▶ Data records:
=== Begin Enclosure ===

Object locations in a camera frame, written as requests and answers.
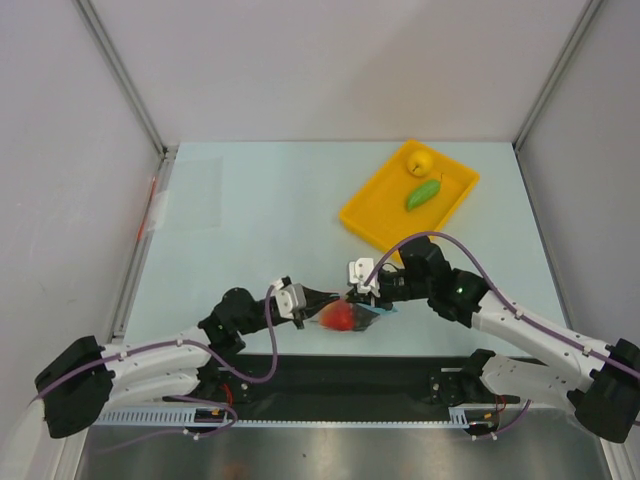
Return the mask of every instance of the green pepper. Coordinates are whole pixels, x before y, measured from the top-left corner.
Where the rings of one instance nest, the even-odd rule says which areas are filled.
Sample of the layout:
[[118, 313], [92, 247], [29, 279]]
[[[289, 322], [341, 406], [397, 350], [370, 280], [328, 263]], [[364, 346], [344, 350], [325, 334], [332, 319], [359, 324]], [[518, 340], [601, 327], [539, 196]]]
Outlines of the green pepper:
[[407, 210], [419, 207], [440, 191], [440, 180], [431, 179], [416, 188], [407, 199]]

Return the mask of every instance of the red object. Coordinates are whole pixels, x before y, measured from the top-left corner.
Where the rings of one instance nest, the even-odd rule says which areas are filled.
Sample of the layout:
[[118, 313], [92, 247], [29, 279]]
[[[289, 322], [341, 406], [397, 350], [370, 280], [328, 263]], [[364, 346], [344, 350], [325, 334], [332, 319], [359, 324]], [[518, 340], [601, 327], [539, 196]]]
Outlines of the red object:
[[352, 305], [344, 300], [338, 300], [327, 306], [320, 314], [320, 325], [340, 332], [353, 330], [356, 319]]

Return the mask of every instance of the black mount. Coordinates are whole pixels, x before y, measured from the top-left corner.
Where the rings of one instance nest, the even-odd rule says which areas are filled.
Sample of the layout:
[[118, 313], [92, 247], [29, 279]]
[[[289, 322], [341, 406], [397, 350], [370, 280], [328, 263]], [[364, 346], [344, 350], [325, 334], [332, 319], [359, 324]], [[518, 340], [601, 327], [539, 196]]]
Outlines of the black mount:
[[[608, 347], [609, 358], [640, 371], [640, 349], [624, 339]], [[576, 407], [578, 421], [590, 432], [610, 442], [623, 443], [640, 412], [640, 383], [631, 375], [605, 364], [586, 393], [573, 390], [567, 398]]]
[[[63, 375], [102, 358], [95, 337], [73, 342], [35, 380], [38, 393]], [[51, 438], [64, 438], [89, 427], [100, 416], [113, 388], [113, 372], [104, 365], [73, 377], [43, 398]]]

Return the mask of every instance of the white wall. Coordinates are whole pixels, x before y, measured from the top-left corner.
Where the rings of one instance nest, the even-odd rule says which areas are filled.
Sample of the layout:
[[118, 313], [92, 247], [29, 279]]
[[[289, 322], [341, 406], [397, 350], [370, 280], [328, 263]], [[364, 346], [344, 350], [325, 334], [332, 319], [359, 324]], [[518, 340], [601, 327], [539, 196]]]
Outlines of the white wall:
[[69, 0], [0, 2], [0, 444], [33, 379], [104, 340], [158, 160]]
[[585, 0], [96, 0], [168, 143], [511, 141]]
[[639, 2], [608, 2], [521, 161], [574, 326], [640, 345], [638, 25]]

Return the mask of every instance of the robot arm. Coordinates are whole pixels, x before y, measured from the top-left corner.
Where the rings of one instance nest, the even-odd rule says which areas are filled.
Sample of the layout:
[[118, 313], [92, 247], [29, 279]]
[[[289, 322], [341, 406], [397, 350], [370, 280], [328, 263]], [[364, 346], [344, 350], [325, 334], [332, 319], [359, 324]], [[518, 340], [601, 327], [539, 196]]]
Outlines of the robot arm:
[[596, 435], [624, 442], [640, 411], [638, 347], [626, 340], [608, 345], [549, 322], [508, 299], [488, 278], [452, 269], [427, 236], [399, 253], [404, 269], [376, 272], [365, 258], [350, 263], [347, 301], [388, 309], [426, 299], [441, 317], [499, 337], [543, 363], [476, 351], [467, 372], [490, 392], [560, 408]]
[[[500, 337], [543, 363], [475, 352], [466, 372], [490, 392], [561, 408], [596, 435], [626, 439], [640, 411], [635, 345], [620, 340], [611, 346], [540, 318], [508, 300], [486, 276], [452, 269], [426, 236], [404, 243], [399, 253], [404, 268], [393, 271], [377, 271], [372, 259], [351, 262], [353, 288], [346, 300], [390, 309], [394, 302], [425, 299], [441, 317]], [[275, 296], [259, 301], [244, 289], [229, 290], [197, 327], [153, 344], [101, 347], [93, 337], [77, 340], [36, 378], [51, 437], [76, 433], [121, 405], [185, 394], [211, 398], [220, 384], [219, 365], [230, 369], [224, 359], [244, 348], [240, 335], [270, 323], [292, 321], [302, 328], [339, 299], [288, 278], [273, 290]]]
[[274, 290], [274, 296], [256, 301], [245, 289], [231, 289], [196, 327], [153, 343], [100, 346], [94, 337], [76, 340], [36, 377], [36, 399], [44, 402], [50, 436], [77, 433], [103, 411], [123, 405], [175, 395], [210, 398], [219, 387], [219, 365], [245, 346], [240, 335], [286, 322], [303, 328], [305, 319], [339, 298], [289, 278], [269, 293]]

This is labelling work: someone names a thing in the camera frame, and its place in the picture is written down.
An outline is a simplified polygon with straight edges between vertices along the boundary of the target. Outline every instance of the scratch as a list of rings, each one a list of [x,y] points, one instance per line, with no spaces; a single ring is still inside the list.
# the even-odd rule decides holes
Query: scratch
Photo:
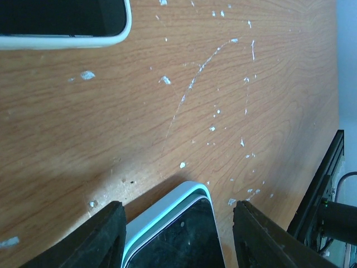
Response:
[[[185,91],[185,94],[182,96],[181,98],[181,101],[180,103],[178,104],[178,107],[176,109],[176,112],[175,112],[175,115],[173,116],[171,122],[170,122],[170,125],[168,126],[168,130],[167,130],[167,133],[166,133],[166,136],[165,136],[165,139],[164,139],[164,142],[163,142],[163,146],[162,146],[162,149],[161,149],[161,152],[163,152],[163,149],[165,148],[165,144],[166,144],[166,140],[167,140],[167,137],[168,137],[168,134],[170,133],[170,129],[172,127],[172,124],[173,122],[175,121],[176,119],[176,116],[181,108],[181,106],[183,105],[183,103],[185,102],[185,99],[188,95],[188,93],[190,91],[192,91],[195,83],[196,83],[196,79],[197,77],[202,73],[202,71],[205,69],[205,67],[207,66],[207,64],[212,60],[212,58],[217,55],[219,53],[219,51],[225,47],[227,44],[229,43],[238,43],[238,38],[234,38],[234,39],[231,39],[227,42],[225,42],[223,45],[219,46],[216,51],[213,52],[213,54],[200,66],[200,69],[198,70],[198,72],[195,74],[194,78],[192,79],[191,83],[189,84],[189,86],[187,87],[186,91]]]
[[[255,61],[255,56],[254,56],[254,43],[255,43],[255,40],[252,41],[252,57],[253,57],[253,61]]]

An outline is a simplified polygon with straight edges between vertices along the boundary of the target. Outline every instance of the phone screen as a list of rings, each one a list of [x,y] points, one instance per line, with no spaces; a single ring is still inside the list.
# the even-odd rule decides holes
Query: phone screen
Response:
[[[210,202],[200,199],[142,246],[126,268],[224,268]]]
[[[114,36],[124,0],[0,0],[0,35]]]

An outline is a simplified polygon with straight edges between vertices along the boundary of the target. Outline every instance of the white wall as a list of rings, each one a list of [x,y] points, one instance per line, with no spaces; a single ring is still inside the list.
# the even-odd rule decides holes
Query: white wall
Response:
[[[357,1],[337,0],[340,128],[345,130],[345,171],[357,170]],[[357,176],[341,188],[341,201],[357,206]]]

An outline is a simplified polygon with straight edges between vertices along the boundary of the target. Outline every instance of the wooden table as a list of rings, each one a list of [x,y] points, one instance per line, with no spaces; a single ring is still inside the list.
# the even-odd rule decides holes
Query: wooden table
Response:
[[[339,123],[335,1],[132,1],[132,13],[112,47],[0,52],[0,241],[20,241],[1,267],[112,200],[130,220],[184,180],[210,189],[227,267],[230,198],[283,228],[294,216]]]

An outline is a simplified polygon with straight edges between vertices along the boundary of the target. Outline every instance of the white phone edge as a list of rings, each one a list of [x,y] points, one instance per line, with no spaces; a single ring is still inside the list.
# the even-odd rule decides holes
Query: white phone edge
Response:
[[[127,24],[119,35],[105,37],[0,36],[0,50],[79,49],[115,45],[127,38],[132,27],[130,1],[124,0],[124,3]]]

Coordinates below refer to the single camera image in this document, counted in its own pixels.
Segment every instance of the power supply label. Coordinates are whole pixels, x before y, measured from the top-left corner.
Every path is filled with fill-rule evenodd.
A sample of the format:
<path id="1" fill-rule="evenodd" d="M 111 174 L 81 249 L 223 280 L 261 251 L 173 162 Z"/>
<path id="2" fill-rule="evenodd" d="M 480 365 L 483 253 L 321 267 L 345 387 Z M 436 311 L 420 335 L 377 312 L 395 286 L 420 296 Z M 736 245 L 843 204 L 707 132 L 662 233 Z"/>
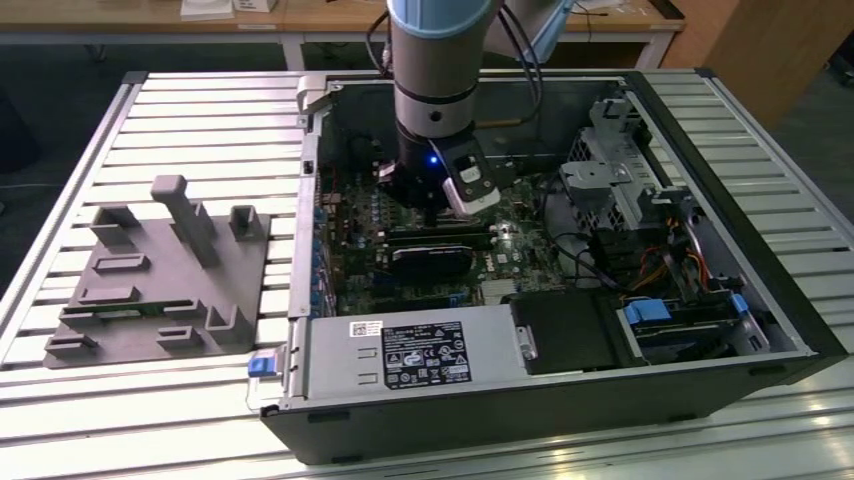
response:
<path id="1" fill-rule="evenodd" d="M 463 324 L 383 328 L 383 371 L 392 390 L 471 382 Z"/>

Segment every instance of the small blue connector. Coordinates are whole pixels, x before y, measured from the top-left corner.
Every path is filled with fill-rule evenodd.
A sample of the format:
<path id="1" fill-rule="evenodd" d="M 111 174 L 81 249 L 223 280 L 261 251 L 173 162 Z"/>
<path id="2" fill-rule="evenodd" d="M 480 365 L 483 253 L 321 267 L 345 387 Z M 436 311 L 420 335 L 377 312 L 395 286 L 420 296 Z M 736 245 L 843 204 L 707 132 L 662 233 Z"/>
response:
<path id="1" fill-rule="evenodd" d="M 448 295 L 448 307 L 451 308 L 459 307 L 459 304 L 464 298 L 466 298 L 464 293 L 455 293 L 452 295 Z"/>
<path id="2" fill-rule="evenodd" d="M 742 294 L 734 293 L 730 300 L 732 301 L 732 306 L 735 307 L 738 316 L 740 317 L 742 315 L 747 315 L 750 313 L 750 306 L 747 305 L 747 301 L 744 300 L 744 297 L 742 297 Z"/>
<path id="3" fill-rule="evenodd" d="M 325 210 L 323 210 L 323 207 L 315 207 L 315 223 L 325 223 Z"/>

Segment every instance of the blue tab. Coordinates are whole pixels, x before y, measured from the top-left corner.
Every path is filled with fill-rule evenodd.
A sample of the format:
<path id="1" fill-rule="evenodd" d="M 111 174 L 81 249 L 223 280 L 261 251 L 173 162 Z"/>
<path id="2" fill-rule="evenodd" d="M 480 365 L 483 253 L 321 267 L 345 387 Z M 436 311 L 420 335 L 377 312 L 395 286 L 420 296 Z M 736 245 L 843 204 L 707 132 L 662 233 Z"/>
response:
<path id="1" fill-rule="evenodd" d="M 628 325 L 640 323 L 640 317 L 638 317 L 638 311 L 631 306 L 623 308 L 623 313 L 626 314 L 626 320 L 628 320 Z"/>
<path id="2" fill-rule="evenodd" d="M 626 307 L 626 317 L 630 325 L 638 322 L 660 322 L 672 318 L 664 301 L 655 298 L 631 302 Z"/>
<path id="3" fill-rule="evenodd" d="M 747 301 L 744 300 L 744 297 L 742 297 L 740 293 L 734 293 L 730 297 L 730 300 L 732 300 L 732 306 L 735 307 L 735 311 L 738 312 L 739 317 L 750 313 Z"/>
<path id="4" fill-rule="evenodd" d="M 272 377 L 276 375 L 276 359 L 273 357 L 257 357 L 249 360 L 249 377 Z"/>

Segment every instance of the aluminum extrusion table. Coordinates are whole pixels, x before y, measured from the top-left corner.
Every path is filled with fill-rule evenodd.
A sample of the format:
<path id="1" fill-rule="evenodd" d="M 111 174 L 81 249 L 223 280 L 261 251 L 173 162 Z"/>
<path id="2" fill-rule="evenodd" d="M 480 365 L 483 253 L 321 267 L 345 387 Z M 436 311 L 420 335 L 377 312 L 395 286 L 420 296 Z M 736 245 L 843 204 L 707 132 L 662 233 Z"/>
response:
<path id="1" fill-rule="evenodd" d="M 273 215 L 259 348 L 287 337 L 300 73 L 128 76 L 0 303 L 4 478 L 788 478 L 854 468 L 854 363 L 751 395 L 711 417 L 348 466 L 300 464 L 247 405 L 249 355 L 65 370 L 41 367 L 95 235 L 96 206 L 181 174 L 211 215 Z M 715 79 L 646 77 L 849 351 L 854 231 Z M 679 183 L 667 153 L 654 148 Z"/>

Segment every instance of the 3d printed holder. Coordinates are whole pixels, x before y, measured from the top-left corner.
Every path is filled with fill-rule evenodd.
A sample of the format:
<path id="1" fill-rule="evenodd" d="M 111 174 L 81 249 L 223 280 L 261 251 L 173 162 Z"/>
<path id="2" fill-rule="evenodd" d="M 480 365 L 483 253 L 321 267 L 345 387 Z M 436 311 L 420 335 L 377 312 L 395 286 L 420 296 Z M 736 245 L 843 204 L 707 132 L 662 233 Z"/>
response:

=== End Enclosure ===

▶ Required work: Print exactly the lines above that run from the one with "Query: scratch" to the one with "of the wooden", both included. No pictures.

▶ Response:
Query: scratch
Photo:
Response:
[[[185,91],[185,94],[182,96],[181,98],[181,101],[180,103],[178,104],[178,107],[176,109],[176,112],[175,112],[175,115],[173,116],[171,122],[170,122],[170,125],[168,126],[168,130],[167,130],[167,133],[166,133],[166,136],[165,136],[165,139],[164,139],[164,142],[163,142],[163,146],[162,146],[162,149],[161,149],[161,152],[163,152],[163,149],[165,148],[165,144],[166,144],[166,140],[167,140],[167,137],[168,137],[168,134],[170,133],[170,129],[172,127],[172,124],[173,122],[175,121],[176,119],[176,116],[181,108],[181,106],[183,105],[183,103],[185,102],[185,99],[188,95],[188,93],[190,91],[192,91],[195,83],[196,83],[196,79],[197,77],[202,73],[202,71],[205,69],[205,67],[207,66],[207,64],[212,60],[212,58],[217,55],[219,53],[219,51],[225,47],[227,44],[229,43],[238,43],[238,38],[234,38],[234,39],[231,39],[227,42],[225,42],[223,45],[219,46],[216,51],[213,52],[213,54],[200,66],[200,69],[198,70],[198,72],[195,74],[194,78],[192,79],[191,83],[189,84],[189,86],[187,87],[186,91]]]
[[[255,61],[255,56],[254,56],[254,43],[255,43],[255,40],[252,41],[252,57],[253,57],[253,61]]]

An outline is a simplified polygon with straight edges between vertices along the boundary of the target. Outline every instance of the phone screen as a list of rings, each one a list of [x,y] points, one instance per line, with no spaces; a single ring is still inside the list.
# the even-odd rule decides holes
Query: phone screen
Response:
[[[210,202],[200,199],[142,246],[126,268],[224,268]]]
[[[114,36],[124,0],[0,0],[0,35]]]

An outline is a simplified polygon with straight edges between vertices along the boundary of the target. Outline every instance of the white wall as a list of rings, each one a list of [x,y] points, one instance per line, with no spaces; a single ring is still inside the list.
# the even-odd rule decides holes
Query: white wall
Response:
[[[357,1],[337,0],[340,128],[345,130],[345,171],[357,170]],[[357,176],[341,188],[341,201],[357,206]]]

An outline is a simplified polygon with straight edges between vertices along the boundary of the target. Outline every instance of the wooden table as a list of rings, each one a list of [x,y] points, one instance per line, with no spaces; a single ring is still inside the list.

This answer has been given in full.